Theme_Park_Insider
05-11-2009, 04:10 PM
By Robert Niles: Hourly capacity is the Holy Grail of the theme park business. The more people you can put through an attraction in one hour, the shorter its line will be. The more people a park's attraction can put through, the more rides you can go on in one day. So, high hourly capacity = happy customers.
It shouldn't surprise you then, to learn that Disney runs some of the highest capacity rides in the business. When I worked at Walt Disney World's Magic Kingdom (http://www.themeparkinsider.com/reviews/walt_disney_world's_magic_kingdom/), the highest capacity ride on our side of the park was Pirates of Caribbean (http://www.themeparkinsider.com/reviews/walt_disney_world's_magic_kingdom/pirates_of_the_caribbean/). We could put more than 2,000 people per hour through Pirates, without breaking much of a sweat.

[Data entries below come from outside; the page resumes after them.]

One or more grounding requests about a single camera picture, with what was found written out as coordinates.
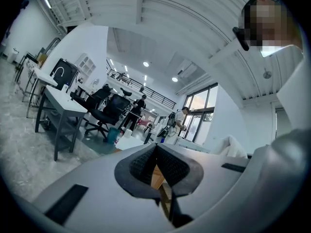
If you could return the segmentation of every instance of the railing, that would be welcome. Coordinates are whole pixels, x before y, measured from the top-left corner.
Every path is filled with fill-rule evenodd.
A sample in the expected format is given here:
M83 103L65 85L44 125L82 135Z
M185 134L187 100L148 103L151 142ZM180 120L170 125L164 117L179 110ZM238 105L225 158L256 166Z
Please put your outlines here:
M144 86L143 84L128 78L126 76L126 74L124 74L123 76L120 76L121 74L119 72L116 72L115 70L111 69L108 62L107 62L106 70L107 70L107 76L115 79L116 81L119 81L125 85L128 85L129 87L131 87L131 88L133 88L133 89L135 89L135 90L137 90L143 94L146 94L148 98L151 98L157 102L160 102L170 109L173 109L175 107L176 103L174 101L172 101L172 100L166 98L165 96L155 92L154 90Z

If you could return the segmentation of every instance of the person in striped shirt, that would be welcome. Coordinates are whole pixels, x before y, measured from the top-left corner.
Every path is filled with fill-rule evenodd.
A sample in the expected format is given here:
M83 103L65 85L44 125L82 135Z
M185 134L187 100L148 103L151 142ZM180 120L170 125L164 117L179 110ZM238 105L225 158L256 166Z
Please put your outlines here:
M181 130L186 130L186 127L182 125L182 122L184 120L185 115L188 114L188 112L189 112L189 108L185 106L182 108L181 111L177 111L175 113L176 125L174 128L173 127L169 128L169 132L164 140L164 143L174 144L179 135L179 132Z

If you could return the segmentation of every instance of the ceiling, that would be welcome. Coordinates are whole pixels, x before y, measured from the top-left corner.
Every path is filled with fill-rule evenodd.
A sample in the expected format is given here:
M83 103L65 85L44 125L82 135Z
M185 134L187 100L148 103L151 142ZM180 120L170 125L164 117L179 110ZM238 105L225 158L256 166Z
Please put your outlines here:
M122 63L128 67L132 79L144 83L144 75L155 80L158 85L165 85L175 92L199 78L205 71L196 67L185 77L178 76L183 61L191 64L187 58L174 50L164 42L156 42L153 39L131 31L109 28L107 38L107 57L113 61ZM173 82L172 77L177 77L178 82ZM152 83L148 78L146 85Z
M238 106L273 99L302 59L295 47L263 58L237 43L232 28L248 0L49 0L59 27L86 19L109 26L108 56L188 94L218 82ZM199 68L172 83L183 60ZM149 68L143 61L151 63ZM272 77L264 79L265 71Z

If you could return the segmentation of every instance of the blue container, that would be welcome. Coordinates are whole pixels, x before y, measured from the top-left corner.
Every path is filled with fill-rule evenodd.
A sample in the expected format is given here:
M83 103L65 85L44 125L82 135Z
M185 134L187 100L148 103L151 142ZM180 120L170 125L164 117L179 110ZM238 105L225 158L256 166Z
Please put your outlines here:
M107 143L114 144L119 134L120 134L120 130L116 128L110 128L108 135L107 135Z

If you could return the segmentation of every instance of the office chair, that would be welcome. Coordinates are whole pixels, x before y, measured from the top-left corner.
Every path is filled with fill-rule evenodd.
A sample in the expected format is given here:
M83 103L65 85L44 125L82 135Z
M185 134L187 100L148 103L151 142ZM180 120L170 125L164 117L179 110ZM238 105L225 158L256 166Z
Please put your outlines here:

http://www.themeparkinsider.com/photos/images/pirates.jpg (http://www.themeparkinsider.com/reviews/walt_disney_world's_magic_kingdom/pirates_of_the_caribbean/)
But one summer (was it 1989 or 1990?), our hourly numbers were lagging. Counts were dipped below 2,000, to 1,800 - even 1,600 - per hour, and our mid-day wait time was creeping over one hour.
In those days, Pirates loaded boats in two side-by-side channels, which merged as the boats made a right turn into the upper grotto. Slow boats would linger there, allowing the boat from the other channel to catch up and pinch it at the merge point, stopping both boats and forcing attraction operators to come down and pull the two boats apart. That delay slowed the flow of boats (and guests) into the ride, crippling the hourly count.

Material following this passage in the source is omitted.